Construction Begins on Key Salton Sea Habitat and Air Quality Project

In an effort to improve conditions at the Salton Sea, construction to create habitat and reduce exposed lakebed around the Sea began this week.

The Species Conservation Habitat (SCH) project, located at the southern end of the Sea on both sides of the New River, will create a network of ponds and wetlands to provide important fish and bird habitat and suppress dust emissions to improve regional air quality as the Salton Sea recedes.

The SCH project will cover approximately 4,110 acres, an increase over the previously estimated 3,770 acres due to an updated design. Construction is expected to continue through the end of 2023.

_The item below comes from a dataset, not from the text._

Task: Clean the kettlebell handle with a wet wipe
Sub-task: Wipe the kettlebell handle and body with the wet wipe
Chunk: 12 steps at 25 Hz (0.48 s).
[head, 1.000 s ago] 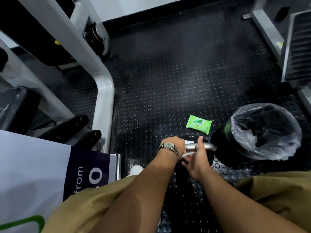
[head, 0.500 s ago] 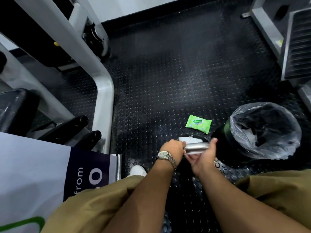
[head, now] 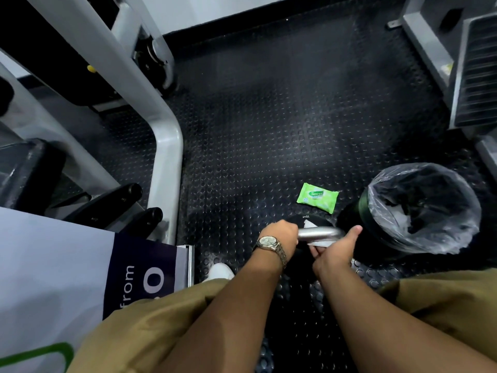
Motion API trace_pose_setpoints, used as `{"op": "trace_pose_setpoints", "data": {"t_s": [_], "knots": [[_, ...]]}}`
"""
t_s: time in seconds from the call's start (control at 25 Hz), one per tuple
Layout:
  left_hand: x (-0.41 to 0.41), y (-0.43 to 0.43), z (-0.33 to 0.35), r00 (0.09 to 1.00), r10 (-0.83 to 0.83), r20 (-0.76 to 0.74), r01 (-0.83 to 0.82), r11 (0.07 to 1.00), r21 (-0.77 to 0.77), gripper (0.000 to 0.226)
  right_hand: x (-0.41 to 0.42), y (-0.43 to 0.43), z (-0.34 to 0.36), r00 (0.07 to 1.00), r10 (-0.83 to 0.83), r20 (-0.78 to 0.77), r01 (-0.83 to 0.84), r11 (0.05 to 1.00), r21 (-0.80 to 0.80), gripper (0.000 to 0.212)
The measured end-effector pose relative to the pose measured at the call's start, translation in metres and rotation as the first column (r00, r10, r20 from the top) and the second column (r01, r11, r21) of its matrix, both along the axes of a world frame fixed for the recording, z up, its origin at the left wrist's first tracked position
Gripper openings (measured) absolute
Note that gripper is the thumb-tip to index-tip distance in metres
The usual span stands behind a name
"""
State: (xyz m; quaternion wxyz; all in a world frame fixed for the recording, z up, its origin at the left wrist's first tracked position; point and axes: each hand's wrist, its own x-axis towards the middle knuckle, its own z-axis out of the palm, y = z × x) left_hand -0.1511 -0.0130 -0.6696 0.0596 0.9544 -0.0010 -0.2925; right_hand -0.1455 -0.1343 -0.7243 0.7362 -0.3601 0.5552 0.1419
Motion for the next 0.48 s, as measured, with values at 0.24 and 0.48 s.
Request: {"op": "trace_pose_setpoints", "data": {"t_s": [0.24, 0.48], "knots": [[0.004, 0.000, 0.001, 0.999, 0.032, -0.042, -0.032, 0.999, -0.007, 0.023, -0.017, 0.005, 0.017, 0.774, 0.598, 0.208, -0.631, 0.753, 0.187, 0.089], [0.005, 0.000, 0.000, 0.999, 0.030, -0.039, -0.031, 0.999, -0.012, 0.026, -0.006, -0.010, 0.001, 0.995, 0.101, 0.009, -0.100, 0.993, -0.064, 0.093]]}}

“Beginning actual construction on this large project represents important progress,” California Secretary for Natural Resources Wade Crowfoot said. “It is only possible thanks to strong coordination with our local, state and federal partners, including Imperial Irrigation District, Imperial County, the Imperial County Air Pollution Control District, the Colorado River Regional Water Quality Control Board, the U.S. Army Corps of Engineers and the U.S. Fish and Wildlife Service. Obviously, much more work lies ahead. We need to continue to deliver projects on the ground that improve conditions at the Salton Sea for residents as well as for wildlife.”

The SCH project is just phase one of the state’s Salton Sea Management Program, which focuses on constructing wetlands and other projects to limit exposed lakebed, reduce airborne dust and restore environmental habitat around the Sea.

The SCH is a $206.5 million investment in Imperial County that will create as many as 3,000 jobs.